AIM OF THE TASK. The data should be transcribed in its entirety, word for word.

SUPPLIED MATERIAL.
***

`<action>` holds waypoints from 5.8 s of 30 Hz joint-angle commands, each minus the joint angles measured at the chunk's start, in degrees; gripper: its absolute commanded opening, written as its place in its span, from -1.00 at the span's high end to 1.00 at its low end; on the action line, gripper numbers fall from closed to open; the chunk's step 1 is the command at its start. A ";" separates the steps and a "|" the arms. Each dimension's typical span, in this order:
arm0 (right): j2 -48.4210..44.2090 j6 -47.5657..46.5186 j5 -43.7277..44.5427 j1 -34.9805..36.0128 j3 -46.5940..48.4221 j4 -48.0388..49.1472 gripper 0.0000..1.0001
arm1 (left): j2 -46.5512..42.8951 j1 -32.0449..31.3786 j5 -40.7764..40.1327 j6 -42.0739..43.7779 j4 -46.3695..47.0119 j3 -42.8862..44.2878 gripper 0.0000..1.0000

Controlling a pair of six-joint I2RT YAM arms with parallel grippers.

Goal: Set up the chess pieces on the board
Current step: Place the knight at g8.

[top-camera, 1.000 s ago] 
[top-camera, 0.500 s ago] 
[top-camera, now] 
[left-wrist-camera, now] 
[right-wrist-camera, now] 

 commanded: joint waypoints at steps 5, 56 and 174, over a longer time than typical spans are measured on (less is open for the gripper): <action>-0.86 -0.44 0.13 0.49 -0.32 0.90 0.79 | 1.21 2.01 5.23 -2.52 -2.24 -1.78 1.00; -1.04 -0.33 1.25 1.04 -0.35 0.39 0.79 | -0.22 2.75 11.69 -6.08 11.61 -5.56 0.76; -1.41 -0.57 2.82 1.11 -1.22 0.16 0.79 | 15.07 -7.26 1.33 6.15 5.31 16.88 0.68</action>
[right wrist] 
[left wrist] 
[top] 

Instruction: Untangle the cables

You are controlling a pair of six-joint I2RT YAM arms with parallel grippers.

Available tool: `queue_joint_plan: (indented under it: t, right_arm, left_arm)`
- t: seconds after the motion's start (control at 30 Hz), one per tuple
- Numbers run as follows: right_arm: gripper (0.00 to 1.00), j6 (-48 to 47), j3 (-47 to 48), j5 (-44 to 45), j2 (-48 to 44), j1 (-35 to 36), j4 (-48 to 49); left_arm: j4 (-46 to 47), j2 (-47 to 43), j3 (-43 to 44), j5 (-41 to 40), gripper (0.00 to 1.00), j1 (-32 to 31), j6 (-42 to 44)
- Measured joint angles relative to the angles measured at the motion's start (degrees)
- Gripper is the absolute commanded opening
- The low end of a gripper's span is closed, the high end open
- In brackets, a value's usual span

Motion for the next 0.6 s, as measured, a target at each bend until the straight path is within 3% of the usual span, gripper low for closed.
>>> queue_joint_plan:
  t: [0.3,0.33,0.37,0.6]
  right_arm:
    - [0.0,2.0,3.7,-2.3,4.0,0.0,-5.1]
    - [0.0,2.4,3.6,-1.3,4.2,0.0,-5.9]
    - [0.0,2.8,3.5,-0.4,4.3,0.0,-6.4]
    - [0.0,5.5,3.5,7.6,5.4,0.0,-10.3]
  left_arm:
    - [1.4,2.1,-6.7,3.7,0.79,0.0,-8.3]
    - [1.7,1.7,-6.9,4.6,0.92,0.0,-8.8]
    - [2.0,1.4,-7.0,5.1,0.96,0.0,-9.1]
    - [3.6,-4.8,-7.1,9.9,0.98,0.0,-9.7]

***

YOUR SOLUTION.
`<action>` holds waypoints from 5.8 s of 30 Hz joint-angle commands, each minus the joint angles measured at the chunk's start, in degrees; gripper: its absolute commanded opening, written as its place in its span, from -1.00 at the span's high end to 1.00 at its low end; on the action line, gripper numbers fall from closed to open; the chunk's step 1 is the command at its start. A ";" separates the steps and a "|" the arms. Each dimension's typical span, in this order:
arm0 (right): j2 -48.4210..44.2090 j6 -47.5657..46.5186 j5 -43.7277..44.5427 j1 -34.9805..36.0128 j3 -46.5940..48.4221 j4 -48.0388..49.1472 gripper 0.0000..1.0001
arm1 (left): j2 -46.5512..42.8951 j1 -32.0449..31.3786 j5 -40.7764..40.1327 j6 -42.0739..43.7779 j4 -46.3695..47.0119 j3 -42.8862..44.2878 gripper 0.0000..1.0000

Controlling a pair of six-joint I2RT YAM arms with parallel grippers.

Goal: Set up the chess pieces on the board
Current step: Place the knight at g8.

[top-camera, 1.000 s ago] 
[top-camera, 0.500 s ago] 
[top-camera, now] 
[left-wrist-camera, now] 
[right-wrist-camera, now] 

 commanded: joint waypoints at steps 5, 56 and 174, over a longer time than typical spans are measured on (less is open for the gripper): <action>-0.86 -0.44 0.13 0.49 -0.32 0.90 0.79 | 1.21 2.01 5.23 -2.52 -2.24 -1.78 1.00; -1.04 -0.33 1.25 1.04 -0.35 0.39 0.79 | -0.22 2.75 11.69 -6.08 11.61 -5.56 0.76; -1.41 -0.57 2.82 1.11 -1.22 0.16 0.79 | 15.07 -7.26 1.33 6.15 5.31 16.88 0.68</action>
[right wrist] 
[left wrist] 
[top] 

Instruction: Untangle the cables

You are controlling a pair of six-joint I2RT YAM arms with parallel grippers.

Available tool: `queue_joint_plan: (indented under it: t, right_arm, left_arm)`
- t: seconds after the motion's start (control at 30 Hz), one per tuple
- Numbers run as follows: right_arm: gripper (0.00 to 1.00), j6 (-48 to 47), j3 (-47 to 48), j5 (-44 to 45), j2 (-48 to 44), j1 (-35 to 36), j4 (-48 to 49); left_arm: j4 (-46 to 47), j2 (-47 to 43), j3 (-43 to 44), j5 (-41 to 40), gripper (0.00 to 1.00), j1 (-32 to 31), j6 (-42 to 44)
- Measured joint angles relative to the angles measured at the motion's start (degrees)
- Gripper is the absolute commanded opening
- The low end of a gripper's span is closed, the high end open
- In brackets, a value's usual span

Motion for the next 0.6 s, as measured, a target at each bend until the straight path is within 3% of the usual span, gripper low for closed.
>>> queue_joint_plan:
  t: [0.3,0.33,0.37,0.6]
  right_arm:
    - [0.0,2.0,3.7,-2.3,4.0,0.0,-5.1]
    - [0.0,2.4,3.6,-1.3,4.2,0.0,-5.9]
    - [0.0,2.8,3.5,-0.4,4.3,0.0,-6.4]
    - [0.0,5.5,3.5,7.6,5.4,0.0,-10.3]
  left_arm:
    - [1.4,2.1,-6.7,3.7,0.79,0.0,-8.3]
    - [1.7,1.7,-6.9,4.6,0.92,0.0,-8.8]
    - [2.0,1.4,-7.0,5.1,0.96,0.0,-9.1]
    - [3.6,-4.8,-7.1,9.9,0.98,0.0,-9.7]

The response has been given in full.